DATA SECTION START
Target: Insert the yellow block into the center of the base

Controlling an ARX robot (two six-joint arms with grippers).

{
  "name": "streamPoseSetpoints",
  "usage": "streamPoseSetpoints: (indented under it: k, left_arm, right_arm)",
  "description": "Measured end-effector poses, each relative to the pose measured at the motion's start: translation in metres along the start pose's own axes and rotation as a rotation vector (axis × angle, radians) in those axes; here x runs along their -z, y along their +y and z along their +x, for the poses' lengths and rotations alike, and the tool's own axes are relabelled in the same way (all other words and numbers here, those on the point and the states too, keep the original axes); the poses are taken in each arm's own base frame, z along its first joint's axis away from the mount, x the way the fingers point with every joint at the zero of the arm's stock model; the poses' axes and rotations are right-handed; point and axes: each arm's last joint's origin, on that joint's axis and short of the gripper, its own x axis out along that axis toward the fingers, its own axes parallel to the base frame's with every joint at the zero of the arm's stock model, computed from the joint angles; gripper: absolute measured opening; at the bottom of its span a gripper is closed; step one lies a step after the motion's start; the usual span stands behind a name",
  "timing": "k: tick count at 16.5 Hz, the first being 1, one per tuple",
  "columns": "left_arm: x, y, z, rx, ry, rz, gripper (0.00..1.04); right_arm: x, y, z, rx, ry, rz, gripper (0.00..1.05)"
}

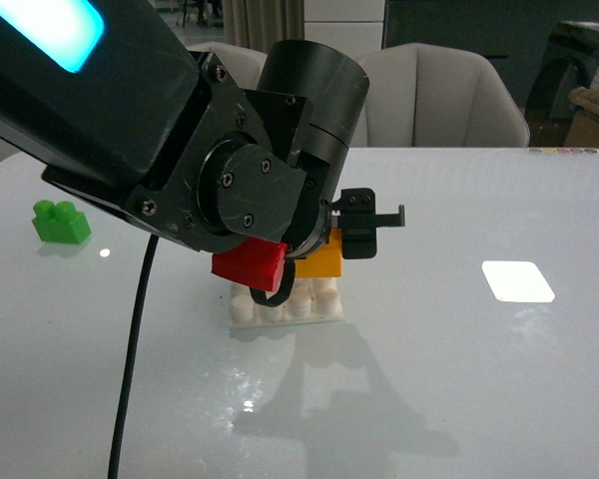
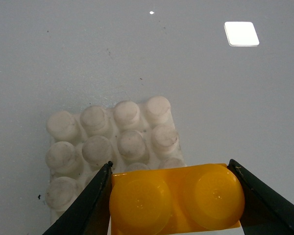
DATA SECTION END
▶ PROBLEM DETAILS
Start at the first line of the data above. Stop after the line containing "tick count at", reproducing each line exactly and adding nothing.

▶ RESULT FOR THIS EXERCISE
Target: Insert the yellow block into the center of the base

Controlling an ARX robot (two six-joint arms with grippers).

{
  "name": "streamPoseSetpoints",
  "usage": "streamPoseSetpoints: (indented under it: k, left_arm, right_arm)",
  "description": "Measured end-effector poses, each relative to the pose measured at the motion's start: translation in metres along the start pose's own axes and rotation as a rotation vector (axis × angle, radians) in those axes; here x runs along their -z, y along their +y and z along their +x, for the poses' lengths and rotations alike, and the tool's own axes are relabelled in the same way (all other words and numbers here, those on the point and the states too, keep the original axes); the poses are taken in each arm's own base frame, z along its first joint's axis away from the mount, x the way the fingers point with every joint at the zero of the arm's stock model; the poses' axes and rotations are right-handed; point and axes: each arm's last joint's origin, on that joint's axis and short of the gripper, its own x axis out along that axis toward the fingers, its own axes parallel to the base frame's with every joint at the zero of the arm's stock model, computed from the joint angles; gripper: absolute measured opening; at the bottom of its span a gripper is closed; step one lies a step after the motion's start; the usual span stands behind a name",
  "timing": "k: tick count at 16.5 Hz, the first being 1, one per tuple",

No additional output is required.